1793 metre irtifadaki Uludağ Oteller Bölgesi'nden başlayıp 117 metre irtifadaki Eker Meydan'da sona eren Eker I Run Maratonu bu yapısı ile Türkiye'nin ilk dağdan aşağı koşulan yol maratonu. Parkur yapısı itibariyle hızlı koşmaya ve en iyi maraton derecenizi yapmaya uygun bir maraton ancak yokuş aşağı koşmaya hazır değilseniz özellikle ikinci yarısı çok zorlu geçmeye aday bir yarış. Bu makalede Eker I Run Maratonu gibi yokuş aşağı koşulan yol koşularına hazırlanmak için yapılması gerekenleri üç bölüm halinde inceleyeceğiz.
1. Yokuş aşağı koşmanın getirdiği zorluklar
2. Yokuş aşağı koşma tekniği ve önerileri
3. Yokuş aşağı antrenman önerileri
Yokuş Aşağı Koşmanın Getirdiği Zorluklar
İnsan vücudundaki kaslar konsantrik ve eksantrik olarak iki şekilde kasılır. Konsantrik kasılma sırasında kasın boyu kısalır. Koşuda buna en iyi örnek yokuş yukarı yapılan koşulardır. Yokuş aşağı koşarken ise hızı ve dengeyi kontrol altında tutmak için kas lifleri uzar. Buna da eksantrik kasılma adı verilir.

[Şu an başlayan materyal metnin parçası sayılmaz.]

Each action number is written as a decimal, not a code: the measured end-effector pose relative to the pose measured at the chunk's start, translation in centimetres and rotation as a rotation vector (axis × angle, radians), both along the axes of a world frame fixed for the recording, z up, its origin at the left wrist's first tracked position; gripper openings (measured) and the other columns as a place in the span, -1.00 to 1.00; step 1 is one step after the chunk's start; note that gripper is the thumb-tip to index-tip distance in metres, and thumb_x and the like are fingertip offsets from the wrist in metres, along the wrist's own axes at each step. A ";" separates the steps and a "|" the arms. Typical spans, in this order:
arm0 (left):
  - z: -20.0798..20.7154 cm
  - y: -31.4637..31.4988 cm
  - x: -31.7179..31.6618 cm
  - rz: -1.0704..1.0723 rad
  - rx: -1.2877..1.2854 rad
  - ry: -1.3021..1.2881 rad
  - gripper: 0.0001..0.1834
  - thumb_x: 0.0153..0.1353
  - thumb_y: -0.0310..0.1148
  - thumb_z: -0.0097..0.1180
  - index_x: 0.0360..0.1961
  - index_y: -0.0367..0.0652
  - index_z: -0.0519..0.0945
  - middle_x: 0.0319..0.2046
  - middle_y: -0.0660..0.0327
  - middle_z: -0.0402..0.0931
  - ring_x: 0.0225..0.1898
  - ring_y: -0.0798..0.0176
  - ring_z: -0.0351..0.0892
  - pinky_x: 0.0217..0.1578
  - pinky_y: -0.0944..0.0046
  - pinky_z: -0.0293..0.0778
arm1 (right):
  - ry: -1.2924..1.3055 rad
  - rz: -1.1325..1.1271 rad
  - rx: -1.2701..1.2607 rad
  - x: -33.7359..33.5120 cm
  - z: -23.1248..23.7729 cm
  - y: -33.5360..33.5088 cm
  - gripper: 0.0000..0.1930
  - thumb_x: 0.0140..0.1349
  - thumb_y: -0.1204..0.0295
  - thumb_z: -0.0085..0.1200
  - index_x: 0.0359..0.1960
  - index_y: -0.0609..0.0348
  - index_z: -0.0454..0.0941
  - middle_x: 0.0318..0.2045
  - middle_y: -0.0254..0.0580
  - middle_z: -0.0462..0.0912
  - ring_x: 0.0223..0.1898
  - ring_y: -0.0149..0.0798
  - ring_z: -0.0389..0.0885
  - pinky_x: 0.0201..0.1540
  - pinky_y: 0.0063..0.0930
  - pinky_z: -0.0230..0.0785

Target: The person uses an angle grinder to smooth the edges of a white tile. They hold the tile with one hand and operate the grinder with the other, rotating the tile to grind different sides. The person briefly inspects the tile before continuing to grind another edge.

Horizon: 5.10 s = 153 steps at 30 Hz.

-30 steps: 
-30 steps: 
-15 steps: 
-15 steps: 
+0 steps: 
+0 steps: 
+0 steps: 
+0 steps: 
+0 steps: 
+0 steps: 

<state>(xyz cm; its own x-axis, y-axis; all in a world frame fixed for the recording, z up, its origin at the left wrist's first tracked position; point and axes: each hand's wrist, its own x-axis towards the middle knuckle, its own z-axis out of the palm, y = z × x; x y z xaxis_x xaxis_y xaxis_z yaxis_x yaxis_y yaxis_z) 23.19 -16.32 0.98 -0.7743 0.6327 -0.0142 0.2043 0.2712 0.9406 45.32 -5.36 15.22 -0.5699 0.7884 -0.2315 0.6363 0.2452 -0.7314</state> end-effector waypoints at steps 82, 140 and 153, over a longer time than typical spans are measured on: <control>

Eksantrik kasılma sonucunda kas liflerinde daha fazla mikro yırtılma oluşur. Ayrıca yokuş aşağı koşarken her adımda daha sert darbelere maruz kalındığı için dizler ve ön üst bacaktaki kuadriseps kasları ağır yük altında kalır. Aynı şekilde bacağınızın önündeki tibialis anterior tendonu da ekstra stres altına girer. Vücudu bu darbelere hazırlamadan uzun süre yokuş aşağı koşulduğunda diz ağrıları ve IT Band sendromu gibi koşucuların sık karşılaştığı sakatlıklar baş gösterebilir.
Tüm bunların yanında yokuş aşağı koşarken ayak bilekleri, sırt kasları, karın bölgesi ve omuzlar da vücudu dengede tutmak için daha fazla çalışmak zorunda kalacaktır. Bu bilgiler ışığında yokuş aşağı koşarken aşağıdaki önerileri uygulamayı deneyebilirsiniz.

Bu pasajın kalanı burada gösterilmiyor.